Work instruction
Whenever a line in the data below includes the string "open", copy it out.

Data excerpts
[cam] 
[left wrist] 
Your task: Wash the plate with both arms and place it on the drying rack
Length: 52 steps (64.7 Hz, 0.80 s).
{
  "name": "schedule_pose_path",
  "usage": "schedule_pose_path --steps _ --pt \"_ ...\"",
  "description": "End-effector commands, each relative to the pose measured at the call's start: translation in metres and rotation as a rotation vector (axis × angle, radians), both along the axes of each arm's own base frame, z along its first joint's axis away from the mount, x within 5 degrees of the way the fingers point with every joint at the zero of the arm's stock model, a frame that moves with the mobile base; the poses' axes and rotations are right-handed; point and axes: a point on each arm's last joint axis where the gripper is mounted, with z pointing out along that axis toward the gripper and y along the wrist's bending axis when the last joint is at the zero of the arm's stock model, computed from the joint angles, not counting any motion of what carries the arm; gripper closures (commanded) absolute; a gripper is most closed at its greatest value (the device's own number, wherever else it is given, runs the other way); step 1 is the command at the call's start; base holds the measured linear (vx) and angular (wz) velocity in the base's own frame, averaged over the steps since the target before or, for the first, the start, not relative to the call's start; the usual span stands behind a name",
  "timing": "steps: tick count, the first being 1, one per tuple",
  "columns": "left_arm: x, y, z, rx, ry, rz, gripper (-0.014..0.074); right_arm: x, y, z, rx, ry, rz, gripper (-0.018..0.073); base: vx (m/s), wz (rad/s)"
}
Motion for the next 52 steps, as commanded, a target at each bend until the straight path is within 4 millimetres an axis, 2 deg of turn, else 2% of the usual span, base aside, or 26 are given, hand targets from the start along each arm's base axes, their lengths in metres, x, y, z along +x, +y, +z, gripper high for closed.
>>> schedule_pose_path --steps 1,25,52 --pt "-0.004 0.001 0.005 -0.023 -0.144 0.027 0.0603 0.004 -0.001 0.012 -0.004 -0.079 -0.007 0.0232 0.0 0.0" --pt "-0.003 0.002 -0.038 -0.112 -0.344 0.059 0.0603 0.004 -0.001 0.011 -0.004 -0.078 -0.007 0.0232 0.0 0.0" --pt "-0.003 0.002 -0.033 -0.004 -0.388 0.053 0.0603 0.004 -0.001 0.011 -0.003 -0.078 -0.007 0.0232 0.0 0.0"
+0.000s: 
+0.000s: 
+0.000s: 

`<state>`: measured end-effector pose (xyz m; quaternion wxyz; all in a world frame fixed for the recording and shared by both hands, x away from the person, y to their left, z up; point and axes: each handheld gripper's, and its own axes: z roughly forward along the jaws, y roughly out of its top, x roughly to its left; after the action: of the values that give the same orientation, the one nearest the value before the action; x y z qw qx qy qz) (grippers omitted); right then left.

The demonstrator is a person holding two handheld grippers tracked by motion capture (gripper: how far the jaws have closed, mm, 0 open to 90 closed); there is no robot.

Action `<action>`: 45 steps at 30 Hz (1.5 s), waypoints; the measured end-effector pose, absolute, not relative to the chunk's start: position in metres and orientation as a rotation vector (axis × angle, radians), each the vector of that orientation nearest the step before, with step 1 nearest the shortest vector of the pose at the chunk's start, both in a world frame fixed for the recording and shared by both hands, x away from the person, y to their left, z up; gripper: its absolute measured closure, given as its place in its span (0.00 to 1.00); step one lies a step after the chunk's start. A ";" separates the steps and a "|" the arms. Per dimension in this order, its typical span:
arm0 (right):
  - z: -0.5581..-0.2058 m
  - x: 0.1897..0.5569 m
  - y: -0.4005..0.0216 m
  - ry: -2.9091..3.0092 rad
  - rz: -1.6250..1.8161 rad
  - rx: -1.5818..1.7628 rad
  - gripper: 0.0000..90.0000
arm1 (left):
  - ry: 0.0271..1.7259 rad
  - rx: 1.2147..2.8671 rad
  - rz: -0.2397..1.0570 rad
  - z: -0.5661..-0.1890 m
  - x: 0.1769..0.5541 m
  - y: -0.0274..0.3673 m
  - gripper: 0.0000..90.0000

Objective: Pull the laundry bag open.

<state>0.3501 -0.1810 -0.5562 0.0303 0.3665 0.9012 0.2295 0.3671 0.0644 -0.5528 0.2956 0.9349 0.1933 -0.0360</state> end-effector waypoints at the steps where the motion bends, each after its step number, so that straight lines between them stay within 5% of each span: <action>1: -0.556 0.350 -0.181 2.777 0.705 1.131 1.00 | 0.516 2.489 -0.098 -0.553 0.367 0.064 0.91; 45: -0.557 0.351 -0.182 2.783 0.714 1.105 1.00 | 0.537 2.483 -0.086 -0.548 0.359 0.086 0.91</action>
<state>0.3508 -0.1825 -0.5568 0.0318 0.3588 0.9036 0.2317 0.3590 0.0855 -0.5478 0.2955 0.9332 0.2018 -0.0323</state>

Response to this task
The demonstrator is a person holding two handheld grippers tracked by motion capture (gripper: how far the jaws have closed, mm, 0 open to 90 closed); there is no robot.
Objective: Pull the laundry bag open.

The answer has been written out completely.